Sorry for my harsh attitude, I don't mean any offense, just really tired of all the finger pointing here. Since I started this thread I thought it would be OK for me to lash out a little


----------



## ElectriCar (Jun 15, 2008)

Dude you're the one whining. If you have money to throw out your car window, you go right ahead. It's your prerogative. I for one won't do that. As I said in another thread, I don't gamble. Neither will I entrust 12000 to a company who has no track record to speak of and that applies to any company, Chinese or otherwise. 

Not sure how much you've read here nor how much you've retained of what you've read but there have been people on THIS forum who did just that, trusted some company with little or no track record with a wad of money and didn't get what they were promised and the company didn't stand behind it. 

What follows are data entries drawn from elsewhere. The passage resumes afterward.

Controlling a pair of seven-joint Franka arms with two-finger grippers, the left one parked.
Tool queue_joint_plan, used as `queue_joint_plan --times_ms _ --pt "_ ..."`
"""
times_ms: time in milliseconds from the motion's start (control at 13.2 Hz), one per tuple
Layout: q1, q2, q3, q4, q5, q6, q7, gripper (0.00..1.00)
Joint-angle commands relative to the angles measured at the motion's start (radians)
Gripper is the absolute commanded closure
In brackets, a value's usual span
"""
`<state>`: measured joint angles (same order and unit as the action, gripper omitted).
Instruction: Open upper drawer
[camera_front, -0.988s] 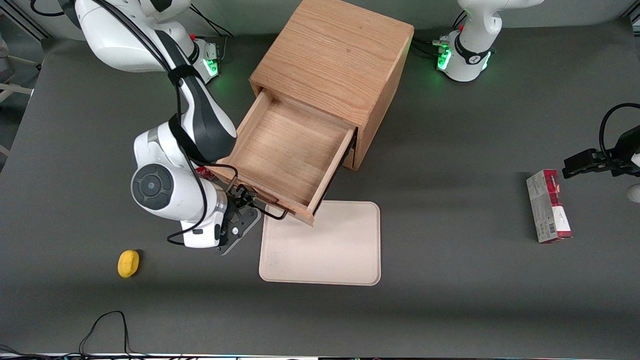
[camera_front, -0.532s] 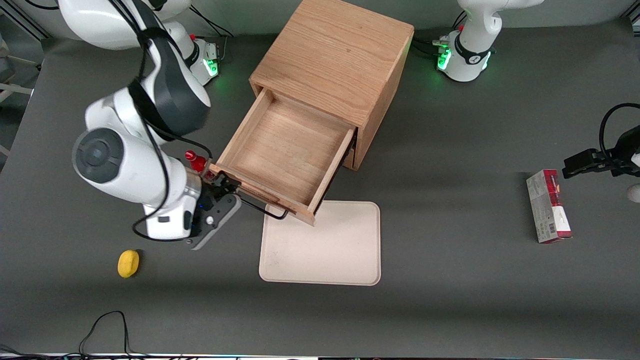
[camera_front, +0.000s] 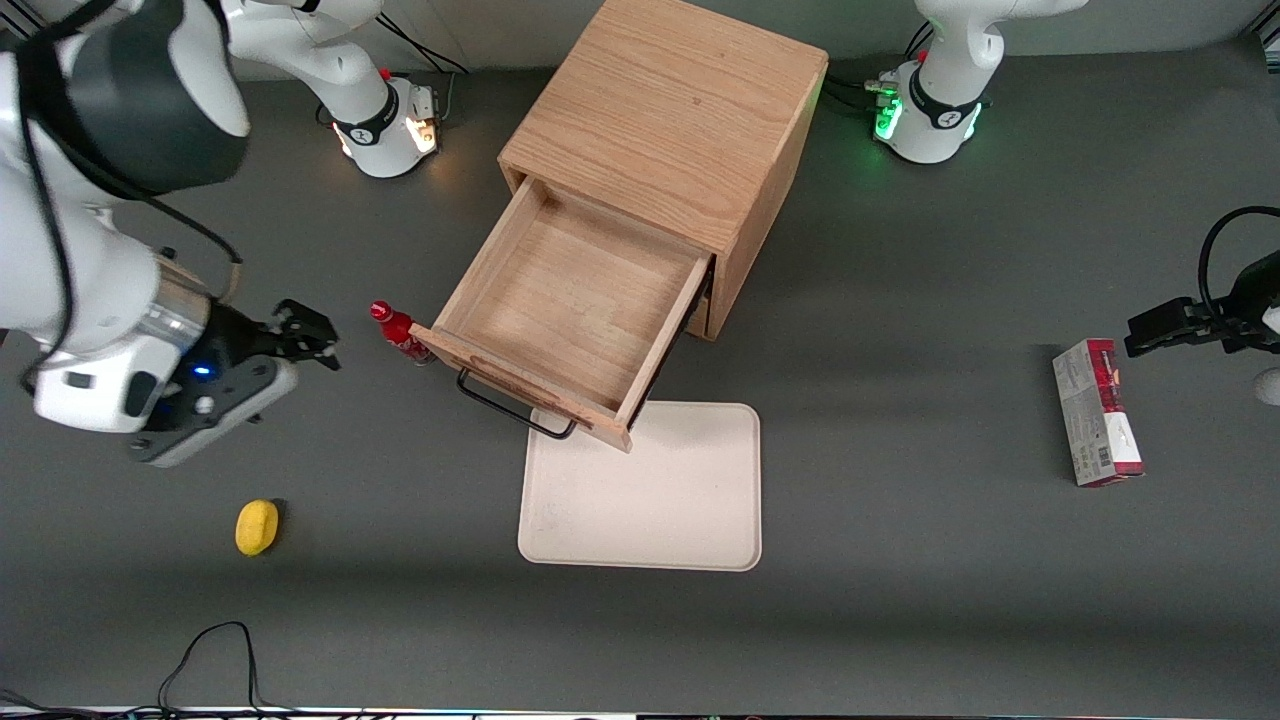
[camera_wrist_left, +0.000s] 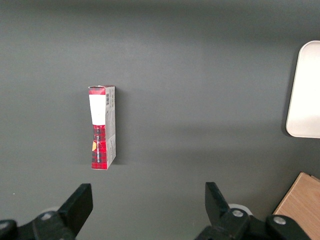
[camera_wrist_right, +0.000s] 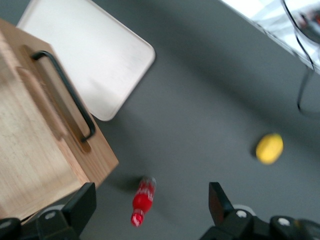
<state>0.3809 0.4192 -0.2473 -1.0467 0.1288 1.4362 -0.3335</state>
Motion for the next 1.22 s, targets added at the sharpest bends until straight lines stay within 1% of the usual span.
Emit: queue_joint_plan --times_ms 0,76,152,304,456,608,684,760,1140 --pt "0.012 -0.065 -0.059 -0.074 -0.015 -0.025 0.096 0.0" --pt "-0.006 -0.089 -0.06 -0.107 -0.015 -0.002 0.123 0.0" --pt "-0.066 -0.118 -0.046 -0.155 -0.009 0.022 0.154 0.0" --pt "-0.135 -0.209 0.005 -0.299 -0.018 0.102 0.166 0.0" --pt "-0.19 -0.281 0.026 -0.422 -0.035 0.168 0.169 0.0" --pt "-0.249 -0.353 0.09 -0.531 -0.105 0.271 0.169 0.0" --pt "-0.288 -0.379 0.133 -0.576 -0.126 0.305 0.171 0.0" --pt "-0.313 -0.385 0.157 -0.584 -0.127 0.308 0.172 0.0" --pt "-0.318 -0.364 0.149 -0.558 -0.13 0.291 0.163 0.0"
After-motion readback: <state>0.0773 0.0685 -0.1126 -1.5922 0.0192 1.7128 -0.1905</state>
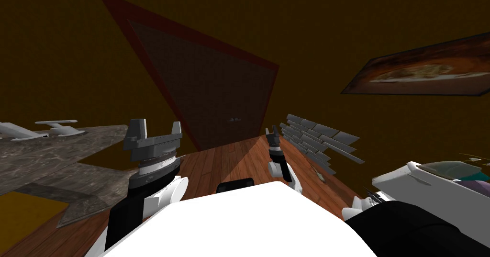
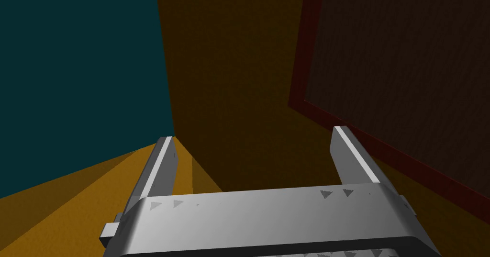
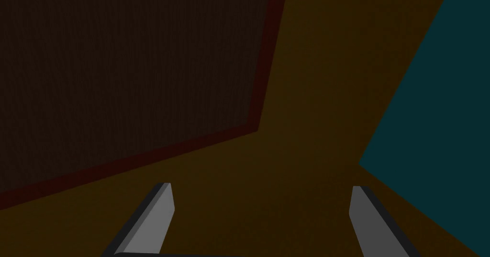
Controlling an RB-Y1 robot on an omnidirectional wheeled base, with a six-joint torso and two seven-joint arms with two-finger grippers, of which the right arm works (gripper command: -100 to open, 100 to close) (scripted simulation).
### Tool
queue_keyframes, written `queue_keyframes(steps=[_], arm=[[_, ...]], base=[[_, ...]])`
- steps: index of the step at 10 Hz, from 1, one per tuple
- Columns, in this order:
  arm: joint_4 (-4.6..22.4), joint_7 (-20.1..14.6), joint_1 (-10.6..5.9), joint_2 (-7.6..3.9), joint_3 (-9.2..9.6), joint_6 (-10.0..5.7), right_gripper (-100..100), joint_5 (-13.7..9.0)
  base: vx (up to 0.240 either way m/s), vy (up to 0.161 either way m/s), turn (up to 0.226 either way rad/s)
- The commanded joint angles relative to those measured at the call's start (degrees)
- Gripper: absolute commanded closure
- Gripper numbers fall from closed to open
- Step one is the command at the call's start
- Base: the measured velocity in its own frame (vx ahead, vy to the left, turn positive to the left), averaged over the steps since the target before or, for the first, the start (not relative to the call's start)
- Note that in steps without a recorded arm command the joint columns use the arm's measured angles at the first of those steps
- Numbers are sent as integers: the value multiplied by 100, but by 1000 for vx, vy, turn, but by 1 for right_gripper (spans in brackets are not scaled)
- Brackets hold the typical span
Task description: Pull the door open
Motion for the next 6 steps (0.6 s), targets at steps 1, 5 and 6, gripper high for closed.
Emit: queue_keyframes(steps=[1,5,6], arm=[[251,-31,-74,-57,-9,-62,-100,-29],[878,-90,-236,-173,4,-220,-100,-86],[1047,-105,-280,-203,8,-263,-100,-101]], base=[[116,27,62],[99,42,60],[109,38,73]])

That's not whining or bashing that's stating the facts. And as the facts change so will the perception. Now go ahead and whine some more.


----------



## dimitri (May 16, 2008)

Now you are backpedaling. My whole rant was based your singling out Chinese suppliers, you even put it in bold letters.

If you treat all suppliers fairly based on their record and not on their origin, then I have no beef with your position at all.

No sane person likes to gamble with their hard earned cash, no argument here, but we in DIY EV community are on the leading edge and so certain risk is implied. If you want zero risk, you are in the wrong hobby, just sign up for Nissan Leaf.


----------



## MN Driver (Sep 29, 2009)

ElectriCar said:


> Dude you're the one whining. If you have money to throw out your car window, you go right ahead. It's your prerogative. I for one won't do that. As I said in another thread, I don't gamble. Neither will I entrust 12000 to a company who has no track record to speak of and that applies to any company, Chinese or otherwise.
> 
> Not sure how much you've read here nor how much you've retained of what you've read but there have been people on THIS forum who did just that, trusted some company with little or no track record with a wad of money and didn't get what they were promised and the company didn't stand behind it.
> 
> That's not whining or bashing that's stating the facts. And as the facts change so will the perception. Now go ahead and whine some more.


We all take risks with using batteries in a DIY fashion. Based on the results with LiFePO4 so far, I would never touch lead-acid, to me that is throwing money out the window, short life of just a couple of years, limited performance, high maintenance.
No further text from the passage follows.